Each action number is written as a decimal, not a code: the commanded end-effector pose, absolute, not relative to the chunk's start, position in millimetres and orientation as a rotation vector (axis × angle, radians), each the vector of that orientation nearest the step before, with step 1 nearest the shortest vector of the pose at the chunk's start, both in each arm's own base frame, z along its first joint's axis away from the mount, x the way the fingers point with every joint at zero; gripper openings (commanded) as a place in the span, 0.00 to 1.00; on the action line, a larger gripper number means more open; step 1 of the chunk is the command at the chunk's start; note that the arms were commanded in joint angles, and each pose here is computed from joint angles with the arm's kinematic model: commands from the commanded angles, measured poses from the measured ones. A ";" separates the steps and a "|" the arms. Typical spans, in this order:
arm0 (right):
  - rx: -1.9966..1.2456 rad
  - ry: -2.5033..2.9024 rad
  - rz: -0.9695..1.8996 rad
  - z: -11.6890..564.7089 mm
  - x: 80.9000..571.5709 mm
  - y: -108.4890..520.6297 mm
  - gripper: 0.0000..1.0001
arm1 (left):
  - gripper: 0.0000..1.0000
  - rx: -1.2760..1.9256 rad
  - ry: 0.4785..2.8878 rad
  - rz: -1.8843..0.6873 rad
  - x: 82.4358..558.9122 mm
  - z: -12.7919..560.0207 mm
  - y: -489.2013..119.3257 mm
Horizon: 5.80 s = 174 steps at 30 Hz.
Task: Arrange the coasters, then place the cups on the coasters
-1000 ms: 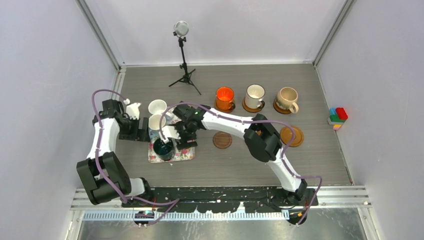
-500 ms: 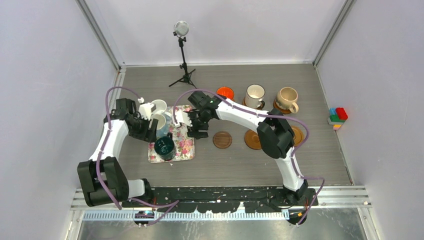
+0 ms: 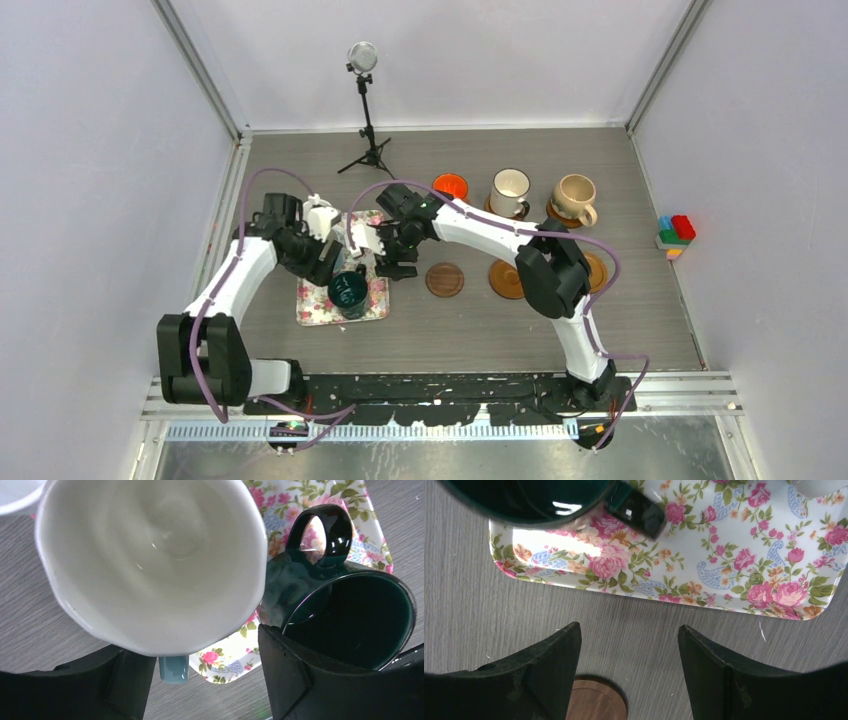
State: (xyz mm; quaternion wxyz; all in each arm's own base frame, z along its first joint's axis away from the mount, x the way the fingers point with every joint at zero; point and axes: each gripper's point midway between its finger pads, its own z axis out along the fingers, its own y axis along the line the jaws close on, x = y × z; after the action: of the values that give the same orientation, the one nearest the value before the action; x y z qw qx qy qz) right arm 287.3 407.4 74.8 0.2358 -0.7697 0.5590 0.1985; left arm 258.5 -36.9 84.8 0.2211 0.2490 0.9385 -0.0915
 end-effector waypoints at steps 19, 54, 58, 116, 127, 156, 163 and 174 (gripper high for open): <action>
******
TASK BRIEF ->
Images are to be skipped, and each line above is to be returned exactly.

REPLY TO THE EXERCISE ->
Each action number is written as a decimal, not a code: the commanded end-effector pose, absolute, not relative to the chunk's start, position in millimetres and orientation as a rotation vector (axis × angle, radians), each the vector of that orientation nearest the step before, with step 1 nearest the shortest vector of the pose at the chunk's start, both in each arm's own base frame, z along its first joint's axis away from the mount, x the way the fingers point with every joint at zero; gripper openings (commanded) as a place in the span, 0.00 to 1.00; on the action line, a larger gripper number means more open; step 1 of the chunk is the command at the chunk's start; note that the arms were commanded in joint angles, and each pose here is computed from joint angles with the arm's kinematic model: commands from the commanded angles, measured poses from the measured ones. A ";" separates the steps and a "|" the arms. Typical spans, in this order:
arm0 (right):
  - rx: -1.9966..1.2456 rad
  - ry: -2.5033..2.9024 rad
  - rz: -0.9695..1.8996 rad
  - z: -11.6890..564.7089 mm
  - x: 80.9000..571.5709 mm
  - y: -108.4890..520.6297 mm
  - gripper: 0.0000..1.0001
arm1 (left):
  - gripper: 0.0000..1.0000
  - rx: -1.2760..1.9256 rad
  - ry: 0.4785..2.8878 rad
  - rz: -1.8843..0.6873 rad
  - x: 82.4358..558.9122 mm
  - z: -12.7919..560.0207 mm
  - y: -489.2013..119.3257 mm
Horizon: 5.80 s = 174 steps at 30 Hz.
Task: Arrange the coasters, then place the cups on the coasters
-1000 ms: 
-500 ms: 
+0 ms: 
State: (xyz mm; quaternion wxyz; all in each arm's own base frame, z along its first joint's axis away from the mount, x the way the fingers point with every joint at zero; point and axes: each gripper's point midway between its finger pads, its own z axis out along the fingers, its own y axis along the line the jaws close on, x = y × z; after the action: of the values that give the same orientation, the one nearest the value before the action; x y z qw qx qy qz) right arm 287.3 407.4 74.8 0.2358 -0.7697 0.5590 0.1985; left arm 258.5 -36.9 84.8 0.2211 0.2490 0.9385 -0.0915
 end-effector waypoints at steps 19, 54, 58, 116, 127, 156, 163 and 174 (gripper high for open): <action>

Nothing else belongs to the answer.